Detalhes bibliográficos
Autor(a) principal: Hortencio,Taís Daiene Russo
Data de Publicação: 2015
Outros Autores: Nogueira,Roberto José Negrão, Marson,Fernando Augusto de Lima, Hessel,Gabriel, Ribeiro,José Dirceu, Ribeiro,Antônio Fernando
Tipo de documento: Artigo
Idioma: eng
Título da fonte: Revista Paulista de Pediatria (Ed. Português. Online)
Texto Completo: http://old.scielo.br/scielo.php?script=sci_arttext&pid=S0103-05822015000100003
Resumo: OBJECTIVE: The aim of this study was to evaluate by clinical and laboratory parameters how cystic fibrosis (CF) affects growth and nutritional status of children who were undergoing CF treatment but did not receive newborn screening. METHODS: A historical cohort study of 52 CF patients younger than 10 years of age were followed in a reference center in Campinas, Southeast Brazil. Anthropometric measurements were abstracted from medical records until March/2010, when neonatal screening program was implemented. Between September/2009 and March/2010, parental height of the 52 CF patients were also measured. RESULTS: Regarding nutritional status, four patients had Z-scores ≤-2 for height/age (H/A) and body mass index/age (BMI/A). The following variables were associated with improved H/A ratio: fewer hospitalizations, longer time from first appointment to diagnosis, longer time from birth to diagnosis and later onset of respiratory disease.
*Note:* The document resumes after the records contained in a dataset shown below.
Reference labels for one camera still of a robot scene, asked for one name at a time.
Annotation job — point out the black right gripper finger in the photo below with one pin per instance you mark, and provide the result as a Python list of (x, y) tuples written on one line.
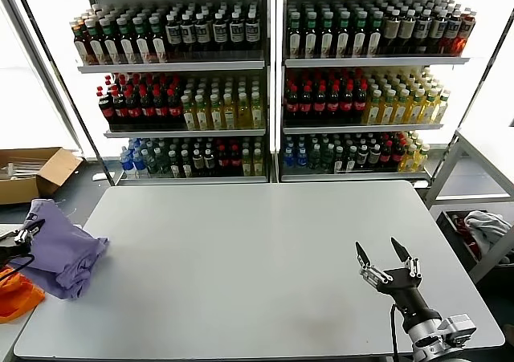
[(401, 251), (363, 257)]

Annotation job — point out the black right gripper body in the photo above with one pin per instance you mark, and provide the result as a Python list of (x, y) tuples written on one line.
[(403, 290)]

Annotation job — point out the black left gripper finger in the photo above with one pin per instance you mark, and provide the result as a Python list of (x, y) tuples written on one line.
[(23, 237), (35, 226)]

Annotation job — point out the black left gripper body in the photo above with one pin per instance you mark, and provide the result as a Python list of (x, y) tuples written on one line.
[(10, 251)]

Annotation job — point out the purple printed t-shirt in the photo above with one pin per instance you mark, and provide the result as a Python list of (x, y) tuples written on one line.
[(60, 249)]

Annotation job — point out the orange cloth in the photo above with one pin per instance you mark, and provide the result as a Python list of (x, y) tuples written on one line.
[(20, 302)]

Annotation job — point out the black storage bin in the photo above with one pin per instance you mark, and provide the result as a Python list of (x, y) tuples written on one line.
[(447, 223)]

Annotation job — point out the white sticks bundle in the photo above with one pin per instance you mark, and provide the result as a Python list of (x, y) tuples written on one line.
[(24, 169)]

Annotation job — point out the open cardboard box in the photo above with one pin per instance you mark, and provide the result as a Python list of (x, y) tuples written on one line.
[(56, 169)]

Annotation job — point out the red garment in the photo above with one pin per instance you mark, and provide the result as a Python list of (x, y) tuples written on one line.
[(466, 233)]

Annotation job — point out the small white floor object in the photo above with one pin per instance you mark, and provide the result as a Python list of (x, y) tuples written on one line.
[(99, 176)]

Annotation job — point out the white grey garment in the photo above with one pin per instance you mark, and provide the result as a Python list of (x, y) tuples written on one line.
[(488, 227)]

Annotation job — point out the yellow juice bottle white cap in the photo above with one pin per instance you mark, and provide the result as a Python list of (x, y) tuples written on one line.
[(189, 117), (230, 117), (247, 165), (388, 111), (244, 117), (416, 111), (409, 159), (216, 117), (421, 159), (374, 111), (402, 111), (429, 111), (258, 117), (258, 165), (202, 117), (441, 111)]

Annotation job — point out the cola bottle red cap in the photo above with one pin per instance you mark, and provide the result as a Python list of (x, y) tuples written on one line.
[(386, 157), (307, 107), (161, 111), (361, 107), (175, 111), (320, 107), (292, 107), (148, 111), (334, 107), (398, 157), (347, 107), (121, 111), (223, 162), (235, 162), (107, 111), (134, 111)]

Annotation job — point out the grey metal rack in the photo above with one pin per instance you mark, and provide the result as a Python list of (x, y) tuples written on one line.
[(447, 169)]

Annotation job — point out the green tea bottle white label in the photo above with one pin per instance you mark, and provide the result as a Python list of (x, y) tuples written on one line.
[(186, 165), (339, 161), (352, 161), (174, 165)]

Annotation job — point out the dark drink bottle grey label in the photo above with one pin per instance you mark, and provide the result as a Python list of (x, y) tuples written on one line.
[(375, 157), (423, 31), (209, 162), (174, 35), (236, 33), (203, 33), (188, 33), (454, 31), (439, 31), (363, 157), (252, 33), (198, 162), (220, 33)]

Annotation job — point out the green soda bottle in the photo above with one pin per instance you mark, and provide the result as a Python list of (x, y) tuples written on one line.
[(153, 163), (164, 163), (315, 159), (328, 159)]

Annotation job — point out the blue water bottle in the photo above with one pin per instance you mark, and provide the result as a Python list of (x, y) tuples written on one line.
[(139, 163), (289, 160), (301, 160), (127, 163)]

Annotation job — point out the vertical white light strip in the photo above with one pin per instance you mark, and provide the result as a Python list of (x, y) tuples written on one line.
[(274, 97)]

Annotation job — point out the dark tea bottle green cap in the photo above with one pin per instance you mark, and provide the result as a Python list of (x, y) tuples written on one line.
[(343, 41), (375, 41), (327, 41), (144, 49), (311, 41), (111, 49), (359, 41), (128, 49), (160, 49), (295, 41), (96, 49)]

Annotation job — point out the grey metal shelf unit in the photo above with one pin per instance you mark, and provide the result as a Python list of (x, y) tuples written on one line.
[(172, 66), (377, 62)]

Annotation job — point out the dark bottle beige label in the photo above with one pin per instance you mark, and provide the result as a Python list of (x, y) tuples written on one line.
[(391, 31), (407, 31)]

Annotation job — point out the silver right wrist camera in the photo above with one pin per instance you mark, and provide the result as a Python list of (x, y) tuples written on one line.
[(459, 326)]

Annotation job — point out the dark diagonal frame pole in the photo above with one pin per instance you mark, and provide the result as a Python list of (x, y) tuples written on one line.
[(472, 97), (99, 157)]
Forced vital capacity [FVC(%)], forced expiratory flow between 25-75% of FVC [FEF25-75(%)], forced expiratory volume in the first second [FEV1(%)], gestational age, birth weight and early respiratory symptoms were associated with improved BMI/A. CONCLUSIONS: Greater number of hospitalizations, diagnosis delay and early onset of respiratory disease had a negative impact on growth. Lower spirometric values, lower gestational age, lower birth weight, and early onset of respiratory symptoms had negative impact on nutritional status. Malnutrition was observed in 7.7% of cases, but 23% of children had nutritional risk.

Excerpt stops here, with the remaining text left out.